## DESCRIPTION OF THE TASK
Could you set down all of the data again, exactly as it stands?

## DATASET EXCERPT
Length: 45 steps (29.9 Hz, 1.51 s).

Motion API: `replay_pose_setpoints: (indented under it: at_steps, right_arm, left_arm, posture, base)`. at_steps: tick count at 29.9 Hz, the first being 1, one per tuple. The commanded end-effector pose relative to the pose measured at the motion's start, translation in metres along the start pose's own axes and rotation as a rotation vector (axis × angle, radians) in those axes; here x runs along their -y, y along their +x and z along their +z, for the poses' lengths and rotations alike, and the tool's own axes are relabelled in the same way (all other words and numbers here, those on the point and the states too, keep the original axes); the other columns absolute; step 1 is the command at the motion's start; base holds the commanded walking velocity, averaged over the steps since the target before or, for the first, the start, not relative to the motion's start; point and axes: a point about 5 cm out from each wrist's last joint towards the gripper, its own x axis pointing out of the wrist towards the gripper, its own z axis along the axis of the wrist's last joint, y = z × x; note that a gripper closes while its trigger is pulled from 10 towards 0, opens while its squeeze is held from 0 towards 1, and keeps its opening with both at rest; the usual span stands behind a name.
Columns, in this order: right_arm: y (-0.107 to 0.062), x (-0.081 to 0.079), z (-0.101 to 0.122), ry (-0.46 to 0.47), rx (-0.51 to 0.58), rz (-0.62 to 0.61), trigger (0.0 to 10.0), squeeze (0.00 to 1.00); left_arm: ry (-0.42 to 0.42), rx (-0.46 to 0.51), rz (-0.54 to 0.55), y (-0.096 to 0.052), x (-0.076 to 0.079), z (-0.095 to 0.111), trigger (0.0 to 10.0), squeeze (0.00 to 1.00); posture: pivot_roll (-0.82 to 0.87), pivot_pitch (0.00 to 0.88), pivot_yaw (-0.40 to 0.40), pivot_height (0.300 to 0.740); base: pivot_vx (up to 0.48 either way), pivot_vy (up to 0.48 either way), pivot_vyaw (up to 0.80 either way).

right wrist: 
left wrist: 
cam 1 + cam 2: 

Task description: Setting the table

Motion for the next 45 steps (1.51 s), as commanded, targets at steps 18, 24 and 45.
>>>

## FINAL ANSWER
Length: 45 steps (29.9 Hz, 1.51 s).

Motion API: `replay_pose_setpoints: (indented under it: at_steps, right_arm, left_arm, posture, base)`. at_steps: tick count at 29.9 Hz, the first being 1, one per tuple. The commanded end-effector pose relative to the pose measured at the motion's start, translation in metres along the start pose's own axes and rotation as a rotation vector (axis × angle, radians) in those axes; here x runs along their -y, y along their +x and z along their +z, for the poses' lengths and rotations alike, and the tool's own axes are relabelled in the same way (all other words and numbers here, those on the point and the states too, keep the original axes); the other columns absolute; step 1 is the command at the motion's start; base holds the commanded walking velocity, averaged over the steps since the target before or, for the first, the start, not relative to the motion's start; point and axes: a point about 5 cm out from each wrist's last joint towards the gripper, its own x axis pointing out of the wrist towards the gripper, its own z axis along the axis of the wrist's last joint, y = z × x; note that a gripper closes while its trigger is pulled from 10 towards 0, opens while its squeeze is held from 0 towards 1, and keeps its opening with both at rest; the usual span stands behind a name.
Columns, in this order: right_arm: y (-0.107 to 0.062), x (-0.081 to 0.079), z (-0.101 to 0.122), ry (-0.46 to 0.47), rx (-0.51 to 0.58), rz (-0.62 to 0.61), trigger (0.0 to 10.0), squeeze (0.00 to 1.00); left_arm: ry (-0.42 to 0.42), rx (-0.46 to 0.51), rz (-0.54 to 0.55), y (-0.096 to 0.052), x (-0.076 to 0.079), z (-0.095 to 0.111), trigger (0.0 to 10.0), squeeze (0.00 to 1.00); posture: pivot_roll (-0.82 to 0.87), pivot_pitch (0.00 to 0.88), pivot_yaw (-0.40 to 0.40), pivot_height (0.300 to 0.740); base: pivot_vx (up to 0.48 either way), pivot_vy (up to 0.48 either way), pivot_vyaw (up to 0.80 either way).

right wrist: 
left wrist: 
cam 1 + cam 2: 

Task description: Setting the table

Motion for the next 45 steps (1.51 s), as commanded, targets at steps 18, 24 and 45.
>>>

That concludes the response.